Exercise data -
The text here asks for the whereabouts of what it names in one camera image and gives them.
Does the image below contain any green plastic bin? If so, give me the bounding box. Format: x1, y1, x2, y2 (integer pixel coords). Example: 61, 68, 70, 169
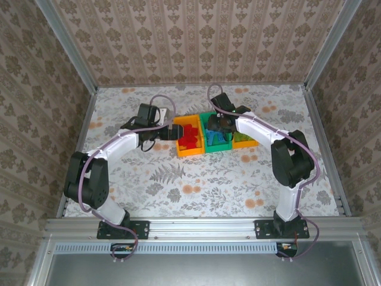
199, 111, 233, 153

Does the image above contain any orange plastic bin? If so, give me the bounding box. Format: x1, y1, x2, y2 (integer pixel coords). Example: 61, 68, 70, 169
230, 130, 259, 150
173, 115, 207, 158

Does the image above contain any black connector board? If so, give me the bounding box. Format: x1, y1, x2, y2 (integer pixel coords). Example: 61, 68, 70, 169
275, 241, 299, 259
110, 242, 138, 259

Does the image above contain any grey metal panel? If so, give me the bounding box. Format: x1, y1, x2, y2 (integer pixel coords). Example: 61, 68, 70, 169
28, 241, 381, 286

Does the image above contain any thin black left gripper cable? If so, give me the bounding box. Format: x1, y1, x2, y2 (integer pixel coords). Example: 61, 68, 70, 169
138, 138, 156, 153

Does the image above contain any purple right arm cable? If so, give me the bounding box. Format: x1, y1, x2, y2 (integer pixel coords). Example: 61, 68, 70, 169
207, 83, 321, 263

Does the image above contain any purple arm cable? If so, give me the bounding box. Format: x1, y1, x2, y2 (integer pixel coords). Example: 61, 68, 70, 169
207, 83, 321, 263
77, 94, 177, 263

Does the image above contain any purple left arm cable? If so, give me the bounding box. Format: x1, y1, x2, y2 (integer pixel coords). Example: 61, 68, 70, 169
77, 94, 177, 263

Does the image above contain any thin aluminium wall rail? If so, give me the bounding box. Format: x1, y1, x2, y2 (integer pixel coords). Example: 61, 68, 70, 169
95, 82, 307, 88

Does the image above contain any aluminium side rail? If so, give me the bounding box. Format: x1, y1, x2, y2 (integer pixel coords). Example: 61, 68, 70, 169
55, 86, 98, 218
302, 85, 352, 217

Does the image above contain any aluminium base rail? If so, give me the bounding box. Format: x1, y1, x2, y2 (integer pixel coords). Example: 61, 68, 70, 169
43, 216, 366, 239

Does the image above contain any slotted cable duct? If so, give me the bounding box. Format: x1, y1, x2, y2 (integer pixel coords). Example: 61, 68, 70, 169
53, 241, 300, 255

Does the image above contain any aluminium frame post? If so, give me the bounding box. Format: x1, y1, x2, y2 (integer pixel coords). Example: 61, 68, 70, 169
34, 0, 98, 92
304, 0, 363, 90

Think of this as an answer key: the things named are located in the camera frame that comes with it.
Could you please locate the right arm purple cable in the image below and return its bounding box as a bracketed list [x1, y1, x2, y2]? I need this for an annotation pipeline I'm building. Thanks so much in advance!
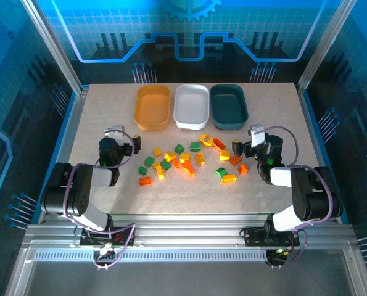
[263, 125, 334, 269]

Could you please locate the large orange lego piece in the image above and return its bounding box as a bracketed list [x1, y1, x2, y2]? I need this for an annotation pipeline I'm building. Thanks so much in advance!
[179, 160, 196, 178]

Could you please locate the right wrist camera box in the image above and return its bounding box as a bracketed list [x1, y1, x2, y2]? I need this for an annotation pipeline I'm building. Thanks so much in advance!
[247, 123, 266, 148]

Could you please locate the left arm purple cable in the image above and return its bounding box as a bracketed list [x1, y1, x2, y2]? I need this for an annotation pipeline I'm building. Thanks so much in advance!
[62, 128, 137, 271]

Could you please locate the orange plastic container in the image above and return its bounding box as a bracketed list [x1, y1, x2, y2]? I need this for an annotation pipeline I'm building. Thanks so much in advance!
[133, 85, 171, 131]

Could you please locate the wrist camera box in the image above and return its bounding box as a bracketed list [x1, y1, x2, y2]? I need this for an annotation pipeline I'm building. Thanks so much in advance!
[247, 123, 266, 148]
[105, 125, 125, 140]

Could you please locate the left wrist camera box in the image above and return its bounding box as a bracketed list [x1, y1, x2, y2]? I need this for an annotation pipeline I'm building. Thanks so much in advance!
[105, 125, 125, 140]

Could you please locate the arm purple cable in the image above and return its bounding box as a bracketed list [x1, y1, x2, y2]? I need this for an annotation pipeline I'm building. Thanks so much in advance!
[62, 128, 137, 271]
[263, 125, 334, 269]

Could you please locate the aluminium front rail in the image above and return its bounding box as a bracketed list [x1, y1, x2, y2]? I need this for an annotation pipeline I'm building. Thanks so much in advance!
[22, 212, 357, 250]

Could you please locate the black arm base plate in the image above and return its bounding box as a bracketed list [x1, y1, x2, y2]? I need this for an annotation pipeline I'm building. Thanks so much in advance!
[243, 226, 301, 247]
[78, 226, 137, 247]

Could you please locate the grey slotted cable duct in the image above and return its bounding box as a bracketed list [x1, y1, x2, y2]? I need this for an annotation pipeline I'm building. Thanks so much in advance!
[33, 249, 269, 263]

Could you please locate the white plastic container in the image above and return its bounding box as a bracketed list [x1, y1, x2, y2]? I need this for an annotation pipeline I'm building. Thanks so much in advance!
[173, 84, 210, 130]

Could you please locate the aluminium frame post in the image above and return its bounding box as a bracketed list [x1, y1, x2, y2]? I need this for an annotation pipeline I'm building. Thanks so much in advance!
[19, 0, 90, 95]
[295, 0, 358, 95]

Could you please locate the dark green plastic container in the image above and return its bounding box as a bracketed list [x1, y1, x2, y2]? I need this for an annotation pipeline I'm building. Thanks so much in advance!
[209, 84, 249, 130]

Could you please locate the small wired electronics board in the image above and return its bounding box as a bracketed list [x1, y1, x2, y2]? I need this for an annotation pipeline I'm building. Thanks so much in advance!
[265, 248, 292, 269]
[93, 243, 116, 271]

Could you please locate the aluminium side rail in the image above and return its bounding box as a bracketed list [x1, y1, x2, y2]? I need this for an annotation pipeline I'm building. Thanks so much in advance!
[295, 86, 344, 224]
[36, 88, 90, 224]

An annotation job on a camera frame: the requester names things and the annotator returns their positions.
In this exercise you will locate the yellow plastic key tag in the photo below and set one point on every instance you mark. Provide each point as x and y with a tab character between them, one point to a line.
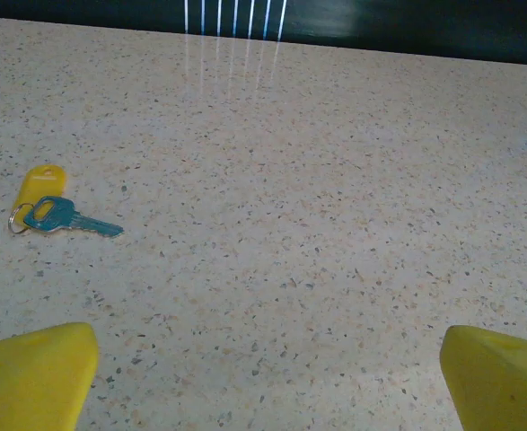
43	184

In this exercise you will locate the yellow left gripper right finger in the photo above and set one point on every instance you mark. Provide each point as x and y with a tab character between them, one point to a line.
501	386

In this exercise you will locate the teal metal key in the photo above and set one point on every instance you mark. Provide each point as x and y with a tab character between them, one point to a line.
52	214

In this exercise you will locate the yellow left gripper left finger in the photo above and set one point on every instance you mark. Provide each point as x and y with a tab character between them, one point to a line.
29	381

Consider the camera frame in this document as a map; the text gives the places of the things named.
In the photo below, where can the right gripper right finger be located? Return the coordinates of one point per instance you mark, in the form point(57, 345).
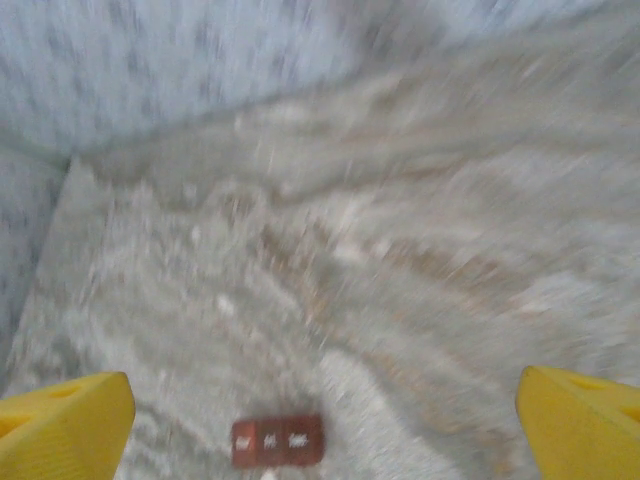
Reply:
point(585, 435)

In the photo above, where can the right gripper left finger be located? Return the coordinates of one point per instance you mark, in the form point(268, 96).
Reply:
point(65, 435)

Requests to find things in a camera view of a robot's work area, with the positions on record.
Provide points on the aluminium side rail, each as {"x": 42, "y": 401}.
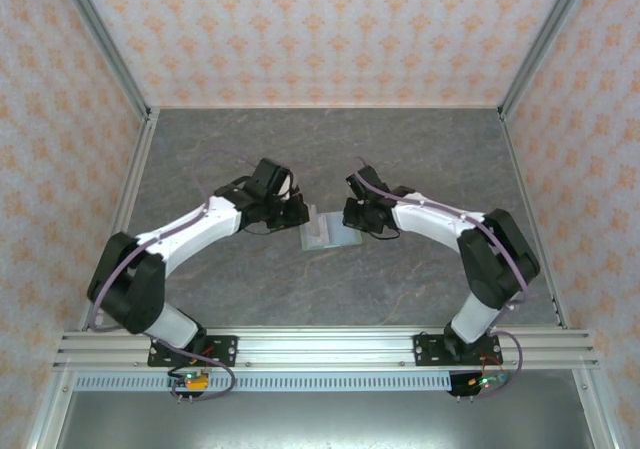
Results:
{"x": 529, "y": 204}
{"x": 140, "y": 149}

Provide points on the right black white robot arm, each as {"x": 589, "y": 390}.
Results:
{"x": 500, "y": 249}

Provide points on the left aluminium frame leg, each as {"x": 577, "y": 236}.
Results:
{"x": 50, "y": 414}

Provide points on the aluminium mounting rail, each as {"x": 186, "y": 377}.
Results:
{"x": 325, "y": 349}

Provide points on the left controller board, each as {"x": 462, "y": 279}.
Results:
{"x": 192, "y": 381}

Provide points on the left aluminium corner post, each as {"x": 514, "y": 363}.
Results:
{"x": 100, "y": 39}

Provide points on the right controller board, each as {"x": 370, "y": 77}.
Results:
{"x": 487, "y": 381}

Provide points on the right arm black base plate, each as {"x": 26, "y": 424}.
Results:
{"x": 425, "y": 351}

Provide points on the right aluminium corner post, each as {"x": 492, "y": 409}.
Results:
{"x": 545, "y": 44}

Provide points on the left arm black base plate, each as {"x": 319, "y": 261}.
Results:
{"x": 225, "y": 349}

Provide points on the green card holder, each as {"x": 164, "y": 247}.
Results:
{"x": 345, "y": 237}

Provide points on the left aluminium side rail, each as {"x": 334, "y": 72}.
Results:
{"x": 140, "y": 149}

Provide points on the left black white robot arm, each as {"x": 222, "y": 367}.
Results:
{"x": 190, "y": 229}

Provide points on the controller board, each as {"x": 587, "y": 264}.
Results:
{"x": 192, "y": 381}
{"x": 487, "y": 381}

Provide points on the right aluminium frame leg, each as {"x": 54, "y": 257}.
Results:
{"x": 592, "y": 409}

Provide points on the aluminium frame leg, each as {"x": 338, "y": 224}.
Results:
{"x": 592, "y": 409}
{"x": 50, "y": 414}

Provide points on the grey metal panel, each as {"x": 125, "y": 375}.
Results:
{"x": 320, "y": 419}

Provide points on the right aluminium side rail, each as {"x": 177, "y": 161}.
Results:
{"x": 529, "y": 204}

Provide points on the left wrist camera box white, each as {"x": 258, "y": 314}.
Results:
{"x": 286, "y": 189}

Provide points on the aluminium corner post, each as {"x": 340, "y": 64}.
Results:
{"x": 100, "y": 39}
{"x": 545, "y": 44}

Problem to solve - Nothing but the line with "Provide points on the green" and the lines after it, through the end of the material, should appear in the output, word for word.

Exercise result -
Provide points on the green card holder, each as {"x": 164, "y": 247}.
Results:
{"x": 345, "y": 237}

Provide points on the left aluminium side rail, each as {"x": 334, "y": 72}.
Results:
{"x": 140, "y": 149}

Provide points on the left black white robot arm, each as {"x": 222, "y": 367}.
Results:
{"x": 190, "y": 229}

Provide points on the controller board, each as {"x": 587, "y": 264}.
Results:
{"x": 192, "y": 381}
{"x": 487, "y": 381}

Provide points on the right aluminium frame leg, each as {"x": 54, "y": 257}.
Results:
{"x": 592, "y": 409}

Provide points on the aluminium frame leg, each as {"x": 338, "y": 224}.
Results:
{"x": 592, "y": 409}
{"x": 50, "y": 414}

Provide points on the grey metal panel, each as {"x": 125, "y": 375}.
Results:
{"x": 320, "y": 419}

Provide points on the right aluminium side rail, each as {"x": 177, "y": 161}.
Results:
{"x": 529, "y": 204}

Provide points on the left wrist camera box white, each as {"x": 258, "y": 314}.
Results:
{"x": 286, "y": 189}

Provide points on the aluminium corner post, each as {"x": 340, "y": 64}.
Results:
{"x": 100, "y": 39}
{"x": 545, "y": 44}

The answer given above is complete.